• _The task_
Take the listing below and output it again exactly.

• _Given material_
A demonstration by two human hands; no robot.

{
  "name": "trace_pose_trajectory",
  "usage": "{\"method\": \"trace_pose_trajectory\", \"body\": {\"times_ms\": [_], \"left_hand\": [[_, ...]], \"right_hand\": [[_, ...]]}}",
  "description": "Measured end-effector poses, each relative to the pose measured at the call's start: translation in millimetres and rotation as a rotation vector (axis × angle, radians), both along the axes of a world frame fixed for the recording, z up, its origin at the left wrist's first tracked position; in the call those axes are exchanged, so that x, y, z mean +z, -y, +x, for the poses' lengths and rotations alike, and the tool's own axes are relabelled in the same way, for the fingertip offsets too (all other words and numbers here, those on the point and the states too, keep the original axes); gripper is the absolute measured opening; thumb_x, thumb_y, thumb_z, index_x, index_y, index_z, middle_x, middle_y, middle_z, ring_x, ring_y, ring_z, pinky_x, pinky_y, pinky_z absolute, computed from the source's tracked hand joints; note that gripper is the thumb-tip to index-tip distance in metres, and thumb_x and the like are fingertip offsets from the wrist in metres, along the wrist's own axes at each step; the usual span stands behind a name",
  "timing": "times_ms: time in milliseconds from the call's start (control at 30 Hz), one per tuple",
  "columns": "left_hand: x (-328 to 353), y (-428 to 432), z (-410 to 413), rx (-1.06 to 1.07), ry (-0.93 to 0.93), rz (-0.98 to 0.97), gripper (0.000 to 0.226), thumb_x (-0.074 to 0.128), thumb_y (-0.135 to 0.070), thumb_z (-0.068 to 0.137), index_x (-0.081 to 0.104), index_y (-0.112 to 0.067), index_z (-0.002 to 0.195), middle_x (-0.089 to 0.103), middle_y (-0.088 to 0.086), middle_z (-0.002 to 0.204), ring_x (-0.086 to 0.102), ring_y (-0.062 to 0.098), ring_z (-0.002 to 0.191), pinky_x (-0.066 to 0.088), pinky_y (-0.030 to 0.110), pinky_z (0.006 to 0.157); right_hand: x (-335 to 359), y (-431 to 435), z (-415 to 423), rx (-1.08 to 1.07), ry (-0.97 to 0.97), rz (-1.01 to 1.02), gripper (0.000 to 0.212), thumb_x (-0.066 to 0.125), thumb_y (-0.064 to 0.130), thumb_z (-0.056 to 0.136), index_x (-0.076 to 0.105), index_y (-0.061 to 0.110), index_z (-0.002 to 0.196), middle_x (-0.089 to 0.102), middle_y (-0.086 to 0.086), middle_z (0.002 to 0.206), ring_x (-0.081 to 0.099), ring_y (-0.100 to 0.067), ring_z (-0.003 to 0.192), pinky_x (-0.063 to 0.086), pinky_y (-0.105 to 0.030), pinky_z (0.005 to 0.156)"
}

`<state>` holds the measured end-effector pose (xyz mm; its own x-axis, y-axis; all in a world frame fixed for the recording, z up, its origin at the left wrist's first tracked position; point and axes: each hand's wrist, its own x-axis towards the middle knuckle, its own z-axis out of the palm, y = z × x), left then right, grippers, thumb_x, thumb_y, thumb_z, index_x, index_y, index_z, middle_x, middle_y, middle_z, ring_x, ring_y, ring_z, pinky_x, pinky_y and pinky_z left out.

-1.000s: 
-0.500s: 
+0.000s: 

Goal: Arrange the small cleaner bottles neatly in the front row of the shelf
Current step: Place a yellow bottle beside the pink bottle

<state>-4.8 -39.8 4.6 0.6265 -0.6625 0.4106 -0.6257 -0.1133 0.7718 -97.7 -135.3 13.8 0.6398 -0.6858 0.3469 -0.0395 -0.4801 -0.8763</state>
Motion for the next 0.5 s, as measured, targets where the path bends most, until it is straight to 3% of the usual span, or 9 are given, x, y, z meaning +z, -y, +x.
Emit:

• _Answer_
A demonstration by two human hands; no robot.

{
  "name": "trace_pose_trajectory",
  "usage": "{\"method\": \"trace_pose_trajectory\", \"body\": {\"times_ms\": [_], \"left_hand\": [[_, ...]], \"right_hand\": [[_, ...]]}}",
  "description": "Measured end-effector poses, each relative to the pose measured at the call's start: translation in millimetres and rotation as a rotation vector (axis × angle, radians), both along the axes of a world frame fixed for the recording, z up, its origin at the left wrist's first tracked position; in the call those axes are exchanged, so that x, y, z mean +z, -y, +x, for the poses' lengths and rotations alike, and the tool's own axes are relabelled in the same way, for the fingertip offsets too (all other words and numbers here, those on the point and the states too, keep the original axes); gripper is the absolute measured opening; thumb_x, thumb_y, thumb_z, index_x, index_y, index_z, middle_x, middle_y, middle_z, ring_x, ring_y, ring_z, pinky_x, pinky_y, pinky_z absolute, computed from the source's tracked hand joints; note that gripper is the thumb-tip to index-tip distance in metres, and thumb_x and the like are fingertip offsets from the wrist in metres, along the wrist's own axes at each step; the usual span stands behind a name",
  "timing": "times_ms: time in milliseconds from the call's start (control at 30 Hz), one per tuple",
  "columns": "left_hand: x (-328 to 353), y (-428 to 432), z (-410 to 413), rx (-1.06 to 1.07), ry (-0.93 to 0.93), rz (-0.98 to 0.97), gripper (0.000 to 0.226), thumb_x (-0.074 to 0.128), thumb_y (-0.135 to 0.070), thumb_z (-0.068 to 0.137), index_x (-0.081 to 0.104), index_y (-0.112 to 0.067), index_z (-0.002 to 0.195), middle_x (-0.089 to 0.103), middle_y (-0.088 to 0.086), middle_z (-0.002 to 0.204), ring_x (-0.086 to 0.102), ring_y (-0.062 to 0.098), ring_z (-0.002 to 0.191), pinky_x (-0.066 to 0.088), pinky_y (-0.030 to 0.110), pinky_z (0.006 to 0.157); right_hand: x (-335 to 359), y (-431 to 435), z (-415 to 423), rx (-1.08 to 1.07), ry (-0.97 to 0.97), rz (-1.01 to 1.02), gripper (0.000 to 0.212), thumb_x (-0.066 to 0.125), thumb_y (-0.064 to 0.130), thumb_z (-0.056 to 0.136), index_x (-0.076 to 0.105), index_y (-0.061 to 0.110), index_z (-0.002 to 0.196), middle_x (-0.089 to 0.102), middle_y (-0.086 to 0.086), middle_z (0.002 to 0.206), ring_x (-0.081 to 0.099), ring_y (-0.100 to 0.067), ring_z (-0.003 to 0.192), pinky_x (-0.063 to 0.086), pinky_y (-0.105 to 0.030), pinky_z (0.005 to 0.156)"
}

`<state>` holds the measured end-effector pose (xyz mm; its own x-axis, y-axis; all in a world frame fixed for the recording, z up, its origin at the left wrist's first tracked position; point and axes: each hand's wrist, its own x-axis towards the middle knuckle, its own z-axis out of the palm, y = z × x), left then right, grippers, thumb_x, thumb_y, thumb_z, index_x, index_y, index_z, middle_x, middle_y, middle_z, ring_x, ring_y, ring_z, pinky_x, pinky_y and pinky_z left out.

-1.000s: 
-0.500s: 
+0.000s: 

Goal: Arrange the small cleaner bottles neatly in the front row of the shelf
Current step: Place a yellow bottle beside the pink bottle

<state>-4.8 -39.8 4.6 0.6265 -0.6625 0.4106 -0.6257 -0.1133 0.7718 -97.7 -135.3 13.8 0.6398 -0.6858 0.3469 -0.0395 -0.4801 -0.8763</state>
Motion for the next 0.5 s, as measured, targets where the path bends most, until it is straight to 3% of the usual span, or 9 are given, x, y, z meaning +z, -y, +x.
Emit:

The exercise is done, and nothing more is needed.